Response 1: "Please see the attachment, Figure 1."

point 2. the authors should show the actual cases with informative imaging studies and intraoperative pictures more, to help the readers to understand the actual procedure of this complex situation.

Response 2: "Please see the attachment, Figure 2"

point 3. the authors should discuss the current approach of advanced chemotherapy including immune-checkpoint inhibitors.

Response 3: Hepatic arterial infusion chemotherapy (HAIC) with regimen of Cisplatin, Mitomycin, Fluorouracil and Leucovorin Teva...etc.

Systemic chemotherapy with regimen of Cisplatin, Lipo-Dox and Fluorouracil.

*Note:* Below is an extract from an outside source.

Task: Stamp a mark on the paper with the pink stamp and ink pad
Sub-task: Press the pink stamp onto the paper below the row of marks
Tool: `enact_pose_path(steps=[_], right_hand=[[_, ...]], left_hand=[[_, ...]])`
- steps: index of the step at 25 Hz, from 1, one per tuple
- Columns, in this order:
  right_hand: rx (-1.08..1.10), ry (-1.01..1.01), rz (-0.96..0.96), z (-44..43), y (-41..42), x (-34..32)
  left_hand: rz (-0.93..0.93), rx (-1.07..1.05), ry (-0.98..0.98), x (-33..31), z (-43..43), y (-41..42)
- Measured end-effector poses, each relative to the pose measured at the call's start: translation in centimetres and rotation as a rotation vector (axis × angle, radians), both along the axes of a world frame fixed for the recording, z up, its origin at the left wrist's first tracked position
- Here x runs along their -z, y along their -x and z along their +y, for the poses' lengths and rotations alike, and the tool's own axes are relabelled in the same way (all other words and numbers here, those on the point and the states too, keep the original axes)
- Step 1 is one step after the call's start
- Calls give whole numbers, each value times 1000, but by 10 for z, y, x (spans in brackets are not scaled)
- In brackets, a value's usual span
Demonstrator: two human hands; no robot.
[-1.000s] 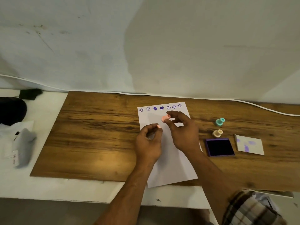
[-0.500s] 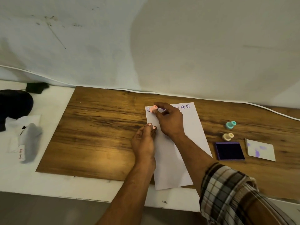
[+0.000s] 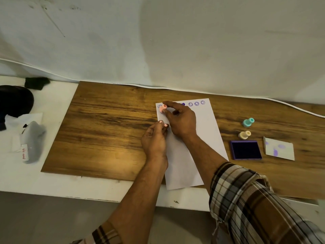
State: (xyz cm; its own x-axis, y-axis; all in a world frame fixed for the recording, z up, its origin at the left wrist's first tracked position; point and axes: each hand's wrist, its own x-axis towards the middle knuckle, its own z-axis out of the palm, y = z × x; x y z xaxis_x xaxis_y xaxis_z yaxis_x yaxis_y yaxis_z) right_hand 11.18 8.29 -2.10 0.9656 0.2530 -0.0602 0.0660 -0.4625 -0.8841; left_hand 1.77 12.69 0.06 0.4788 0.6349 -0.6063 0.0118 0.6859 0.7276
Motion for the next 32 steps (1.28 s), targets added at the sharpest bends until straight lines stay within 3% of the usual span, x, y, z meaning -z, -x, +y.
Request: enact_pose_path(steps=[23, 32], right_hand=[[-173, 258, -172, -2, -10, -4], [-352, 291, -241, -4, -24, -12]], left_hand=[[0, -12, -16, 6, 1, 1], [3, -22, -27, 10, 1, 0]])
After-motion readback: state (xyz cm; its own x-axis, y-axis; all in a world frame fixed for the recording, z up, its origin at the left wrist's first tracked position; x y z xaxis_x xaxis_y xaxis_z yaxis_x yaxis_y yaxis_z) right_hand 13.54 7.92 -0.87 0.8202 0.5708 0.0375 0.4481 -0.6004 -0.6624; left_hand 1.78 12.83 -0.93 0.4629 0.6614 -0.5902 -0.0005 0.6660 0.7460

Target therapy, such as Regorafenib, Lenvatinib...etc.

Immunotherapy. since 2017, the U.S. Food and Drug Administration (FDA) approved nivolumab for previous treated HCC with sorafenib. Immunotherapy combination therapy with targeted agent, such as tyrosine kinase inhibitors, radiotherapy, TACE and radiofrequency thermal ablation has shown well anti-cancer efficiency but their objective response rate is still relatively low.

This, serves as an additional therapeutic choice, if sorafenib is ineffective.